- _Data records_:
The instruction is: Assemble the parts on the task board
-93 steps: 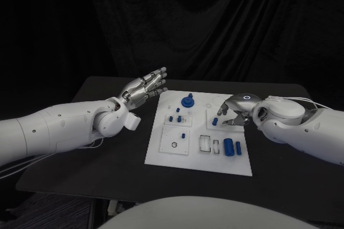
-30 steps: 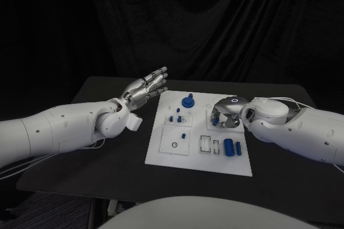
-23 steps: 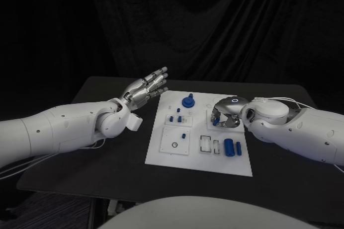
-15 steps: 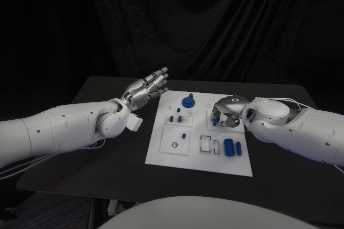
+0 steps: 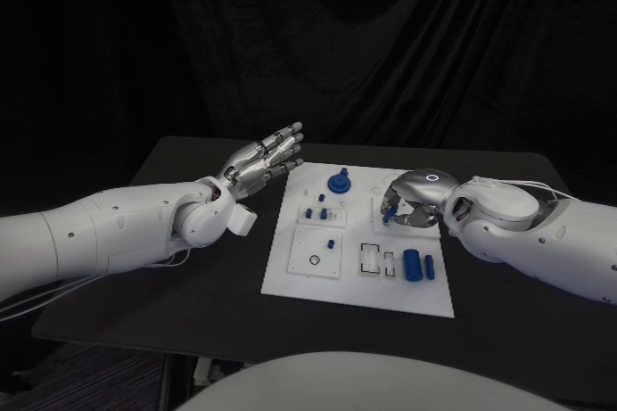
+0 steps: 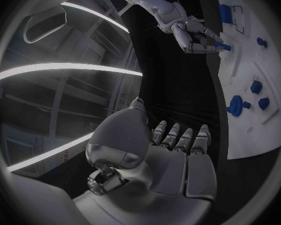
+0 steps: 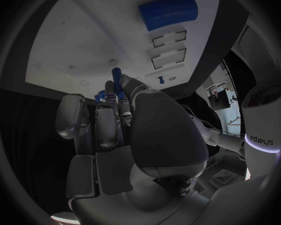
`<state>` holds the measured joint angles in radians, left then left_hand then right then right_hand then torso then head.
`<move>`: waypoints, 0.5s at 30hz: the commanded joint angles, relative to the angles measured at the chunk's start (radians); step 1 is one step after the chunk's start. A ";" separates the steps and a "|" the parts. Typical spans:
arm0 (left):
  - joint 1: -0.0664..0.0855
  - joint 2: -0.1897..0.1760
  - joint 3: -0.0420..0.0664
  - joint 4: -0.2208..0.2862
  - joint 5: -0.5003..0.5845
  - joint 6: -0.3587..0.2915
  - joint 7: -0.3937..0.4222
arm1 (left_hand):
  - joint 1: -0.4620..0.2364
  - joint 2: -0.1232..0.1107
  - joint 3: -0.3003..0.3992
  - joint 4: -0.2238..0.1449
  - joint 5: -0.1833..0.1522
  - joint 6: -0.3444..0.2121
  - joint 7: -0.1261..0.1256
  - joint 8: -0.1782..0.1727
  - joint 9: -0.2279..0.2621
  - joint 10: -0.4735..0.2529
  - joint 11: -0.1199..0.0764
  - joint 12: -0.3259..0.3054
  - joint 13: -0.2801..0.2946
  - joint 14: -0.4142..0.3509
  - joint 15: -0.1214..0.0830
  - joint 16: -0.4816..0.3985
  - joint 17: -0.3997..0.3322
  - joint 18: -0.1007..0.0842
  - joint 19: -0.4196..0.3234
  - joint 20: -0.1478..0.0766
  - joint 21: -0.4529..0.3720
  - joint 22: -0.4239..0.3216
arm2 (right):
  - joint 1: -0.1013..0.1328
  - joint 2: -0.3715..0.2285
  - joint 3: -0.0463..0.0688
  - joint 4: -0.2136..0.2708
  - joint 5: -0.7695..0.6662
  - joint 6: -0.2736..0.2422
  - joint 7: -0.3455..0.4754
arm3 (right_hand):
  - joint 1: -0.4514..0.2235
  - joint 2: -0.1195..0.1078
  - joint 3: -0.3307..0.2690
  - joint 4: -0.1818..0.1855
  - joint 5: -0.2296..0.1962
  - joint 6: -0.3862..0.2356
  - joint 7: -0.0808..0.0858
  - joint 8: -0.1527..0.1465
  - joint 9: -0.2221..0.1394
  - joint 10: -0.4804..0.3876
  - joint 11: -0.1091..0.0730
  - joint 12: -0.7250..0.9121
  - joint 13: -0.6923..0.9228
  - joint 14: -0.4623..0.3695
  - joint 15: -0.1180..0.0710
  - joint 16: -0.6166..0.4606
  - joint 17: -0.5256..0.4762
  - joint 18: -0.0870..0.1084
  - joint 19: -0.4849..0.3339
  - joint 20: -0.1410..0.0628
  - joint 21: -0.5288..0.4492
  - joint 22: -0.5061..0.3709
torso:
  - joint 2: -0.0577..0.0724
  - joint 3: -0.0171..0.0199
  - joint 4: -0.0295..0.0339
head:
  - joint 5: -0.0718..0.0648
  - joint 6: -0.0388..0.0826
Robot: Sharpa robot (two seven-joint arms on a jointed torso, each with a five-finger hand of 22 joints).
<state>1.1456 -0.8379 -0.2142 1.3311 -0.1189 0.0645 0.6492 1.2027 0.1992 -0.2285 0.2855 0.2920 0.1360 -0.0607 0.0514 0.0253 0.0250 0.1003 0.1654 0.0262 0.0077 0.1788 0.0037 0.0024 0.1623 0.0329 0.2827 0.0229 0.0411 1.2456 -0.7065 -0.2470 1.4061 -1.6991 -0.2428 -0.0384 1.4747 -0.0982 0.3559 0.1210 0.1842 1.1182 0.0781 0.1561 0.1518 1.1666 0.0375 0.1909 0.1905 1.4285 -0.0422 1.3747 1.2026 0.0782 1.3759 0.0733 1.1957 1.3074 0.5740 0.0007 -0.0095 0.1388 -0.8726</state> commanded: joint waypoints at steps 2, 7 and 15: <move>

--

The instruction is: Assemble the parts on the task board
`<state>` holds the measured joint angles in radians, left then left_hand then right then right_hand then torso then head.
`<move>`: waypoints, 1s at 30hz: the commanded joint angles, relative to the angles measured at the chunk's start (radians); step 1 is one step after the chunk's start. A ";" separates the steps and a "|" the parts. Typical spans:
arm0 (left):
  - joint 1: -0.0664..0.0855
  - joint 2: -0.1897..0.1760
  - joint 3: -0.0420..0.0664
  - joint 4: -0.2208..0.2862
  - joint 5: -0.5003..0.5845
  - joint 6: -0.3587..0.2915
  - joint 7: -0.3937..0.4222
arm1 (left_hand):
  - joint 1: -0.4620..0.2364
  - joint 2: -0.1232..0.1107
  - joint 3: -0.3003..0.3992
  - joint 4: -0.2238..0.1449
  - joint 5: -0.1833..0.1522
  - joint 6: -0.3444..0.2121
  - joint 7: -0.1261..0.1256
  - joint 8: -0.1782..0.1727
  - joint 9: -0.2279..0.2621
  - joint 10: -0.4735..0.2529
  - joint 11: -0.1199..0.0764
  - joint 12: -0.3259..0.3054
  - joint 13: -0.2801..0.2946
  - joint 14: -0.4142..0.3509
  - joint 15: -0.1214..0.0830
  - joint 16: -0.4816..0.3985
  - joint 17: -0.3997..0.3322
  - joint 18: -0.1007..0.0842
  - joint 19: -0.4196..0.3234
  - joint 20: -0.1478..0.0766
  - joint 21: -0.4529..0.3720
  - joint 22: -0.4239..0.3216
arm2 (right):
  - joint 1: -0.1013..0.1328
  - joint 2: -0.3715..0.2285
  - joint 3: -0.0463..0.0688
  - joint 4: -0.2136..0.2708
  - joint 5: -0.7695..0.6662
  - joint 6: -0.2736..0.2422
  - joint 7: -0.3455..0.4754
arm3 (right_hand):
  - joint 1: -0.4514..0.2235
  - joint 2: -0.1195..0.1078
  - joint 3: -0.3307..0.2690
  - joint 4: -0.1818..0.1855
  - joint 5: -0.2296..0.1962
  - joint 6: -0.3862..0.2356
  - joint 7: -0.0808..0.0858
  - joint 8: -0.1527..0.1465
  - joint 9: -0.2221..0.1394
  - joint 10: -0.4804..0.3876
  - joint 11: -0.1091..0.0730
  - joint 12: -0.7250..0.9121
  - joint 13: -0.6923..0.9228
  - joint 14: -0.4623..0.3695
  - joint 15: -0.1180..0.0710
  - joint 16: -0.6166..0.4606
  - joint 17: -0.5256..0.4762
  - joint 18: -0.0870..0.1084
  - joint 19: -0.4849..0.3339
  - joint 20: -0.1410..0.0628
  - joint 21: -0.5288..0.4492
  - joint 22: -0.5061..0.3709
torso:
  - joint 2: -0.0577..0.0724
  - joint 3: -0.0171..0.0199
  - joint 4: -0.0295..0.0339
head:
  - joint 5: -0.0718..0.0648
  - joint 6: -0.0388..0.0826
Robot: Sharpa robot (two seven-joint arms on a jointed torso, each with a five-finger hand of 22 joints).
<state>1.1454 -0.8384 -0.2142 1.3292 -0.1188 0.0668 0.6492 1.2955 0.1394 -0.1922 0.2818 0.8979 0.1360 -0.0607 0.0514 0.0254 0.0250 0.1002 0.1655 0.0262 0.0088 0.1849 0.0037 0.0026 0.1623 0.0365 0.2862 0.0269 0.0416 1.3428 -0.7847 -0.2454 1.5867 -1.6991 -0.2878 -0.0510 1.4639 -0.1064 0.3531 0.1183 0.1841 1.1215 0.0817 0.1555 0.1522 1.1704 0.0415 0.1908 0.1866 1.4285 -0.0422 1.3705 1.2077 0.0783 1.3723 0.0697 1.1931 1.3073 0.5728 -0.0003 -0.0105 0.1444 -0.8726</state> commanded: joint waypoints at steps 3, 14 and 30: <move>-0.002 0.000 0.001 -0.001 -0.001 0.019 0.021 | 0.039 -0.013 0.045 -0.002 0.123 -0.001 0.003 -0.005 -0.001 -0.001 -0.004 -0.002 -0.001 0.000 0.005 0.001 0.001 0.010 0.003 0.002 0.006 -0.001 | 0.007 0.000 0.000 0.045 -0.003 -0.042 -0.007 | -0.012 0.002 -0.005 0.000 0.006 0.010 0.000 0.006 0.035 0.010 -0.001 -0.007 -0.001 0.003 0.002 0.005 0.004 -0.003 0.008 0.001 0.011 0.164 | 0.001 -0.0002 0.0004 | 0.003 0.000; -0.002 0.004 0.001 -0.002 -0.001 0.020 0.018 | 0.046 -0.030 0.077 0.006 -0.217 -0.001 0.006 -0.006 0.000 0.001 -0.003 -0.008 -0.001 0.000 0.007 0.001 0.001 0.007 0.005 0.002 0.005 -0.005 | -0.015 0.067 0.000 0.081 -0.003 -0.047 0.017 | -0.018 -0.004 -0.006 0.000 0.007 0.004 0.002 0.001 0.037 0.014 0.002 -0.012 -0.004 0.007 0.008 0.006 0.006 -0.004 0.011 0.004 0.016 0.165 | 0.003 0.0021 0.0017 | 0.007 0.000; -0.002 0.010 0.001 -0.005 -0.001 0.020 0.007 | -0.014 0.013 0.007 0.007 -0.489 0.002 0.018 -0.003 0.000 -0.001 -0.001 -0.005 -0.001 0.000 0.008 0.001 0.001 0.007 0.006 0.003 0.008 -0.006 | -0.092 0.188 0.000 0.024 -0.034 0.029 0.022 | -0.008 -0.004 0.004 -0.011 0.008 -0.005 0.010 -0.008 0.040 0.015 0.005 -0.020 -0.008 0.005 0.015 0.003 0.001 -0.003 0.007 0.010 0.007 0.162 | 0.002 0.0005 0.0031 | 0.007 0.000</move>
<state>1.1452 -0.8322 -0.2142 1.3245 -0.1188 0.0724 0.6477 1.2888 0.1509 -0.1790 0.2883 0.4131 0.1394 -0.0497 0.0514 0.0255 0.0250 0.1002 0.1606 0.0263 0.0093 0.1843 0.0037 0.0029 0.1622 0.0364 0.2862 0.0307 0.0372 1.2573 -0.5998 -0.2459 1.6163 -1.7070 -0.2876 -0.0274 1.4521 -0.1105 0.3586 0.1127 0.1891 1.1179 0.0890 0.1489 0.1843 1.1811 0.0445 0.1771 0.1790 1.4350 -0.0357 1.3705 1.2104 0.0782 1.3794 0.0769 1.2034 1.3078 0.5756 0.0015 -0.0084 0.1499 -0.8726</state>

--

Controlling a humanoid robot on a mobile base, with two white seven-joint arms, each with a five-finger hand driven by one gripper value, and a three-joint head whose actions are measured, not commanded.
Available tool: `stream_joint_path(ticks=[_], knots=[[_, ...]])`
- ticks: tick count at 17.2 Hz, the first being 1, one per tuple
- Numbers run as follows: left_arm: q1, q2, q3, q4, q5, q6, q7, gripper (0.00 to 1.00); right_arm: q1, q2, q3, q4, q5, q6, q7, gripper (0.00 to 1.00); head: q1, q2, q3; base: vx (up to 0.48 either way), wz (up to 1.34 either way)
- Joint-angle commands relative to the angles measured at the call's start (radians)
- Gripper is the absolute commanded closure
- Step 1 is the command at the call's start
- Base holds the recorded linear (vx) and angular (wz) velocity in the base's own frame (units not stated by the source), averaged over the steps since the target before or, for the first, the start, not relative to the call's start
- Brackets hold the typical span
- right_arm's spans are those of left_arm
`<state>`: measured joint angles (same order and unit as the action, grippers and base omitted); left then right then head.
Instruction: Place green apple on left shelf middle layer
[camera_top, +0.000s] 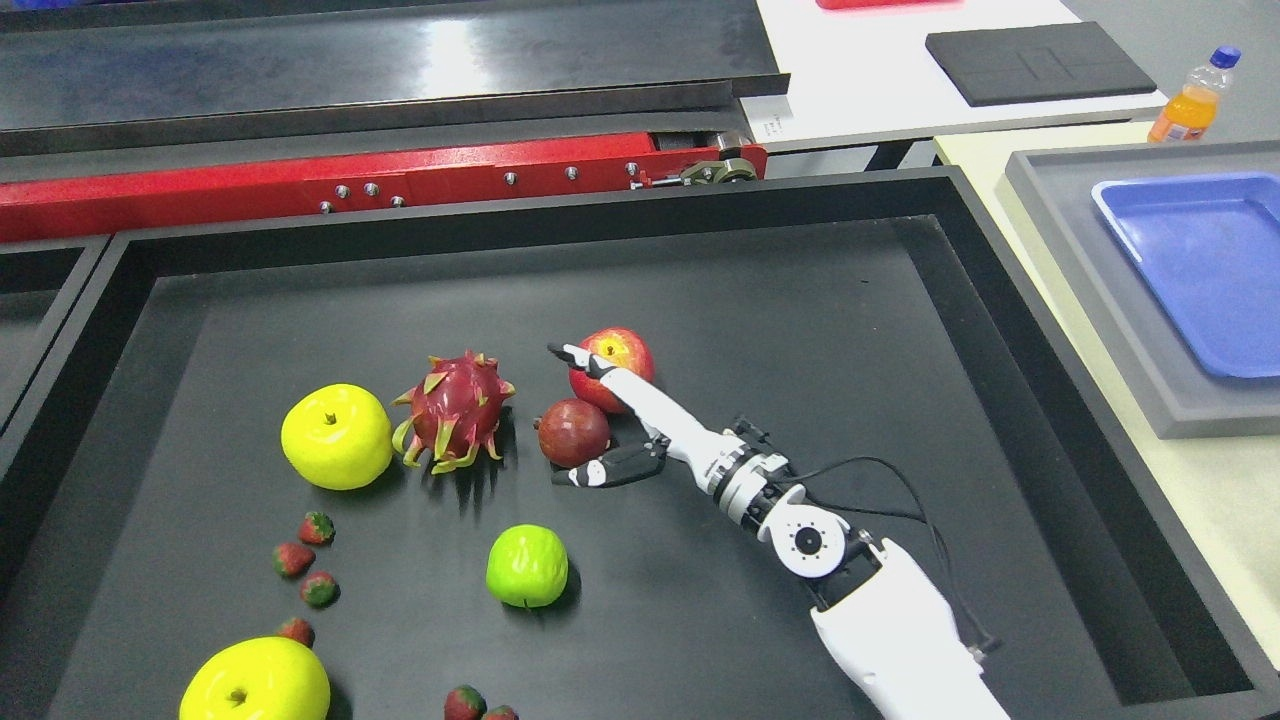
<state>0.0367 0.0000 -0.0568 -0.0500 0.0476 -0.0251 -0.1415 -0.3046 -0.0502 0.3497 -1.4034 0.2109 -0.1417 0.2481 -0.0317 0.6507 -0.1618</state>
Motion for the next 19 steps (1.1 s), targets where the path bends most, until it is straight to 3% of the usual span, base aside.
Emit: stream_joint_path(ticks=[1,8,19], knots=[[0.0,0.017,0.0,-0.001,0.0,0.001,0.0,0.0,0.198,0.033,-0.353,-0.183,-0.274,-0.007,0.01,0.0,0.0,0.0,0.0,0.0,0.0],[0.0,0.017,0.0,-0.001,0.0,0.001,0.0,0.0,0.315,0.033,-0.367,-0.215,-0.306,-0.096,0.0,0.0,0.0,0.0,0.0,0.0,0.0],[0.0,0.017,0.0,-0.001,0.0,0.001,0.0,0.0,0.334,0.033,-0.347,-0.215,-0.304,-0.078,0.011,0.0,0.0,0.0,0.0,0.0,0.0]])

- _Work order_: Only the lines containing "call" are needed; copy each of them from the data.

- _Your response_:
- Joint-angle commands relative to the angles measured at the call's start (radians)
- Step 1 is the command at the call's start
- Base holds the recorded linear (vx) and angular (wz) velocity in the base's own frame (units not stated by the source), averaged over the steps since the target before or, for the first, the start, not relative to the call's start

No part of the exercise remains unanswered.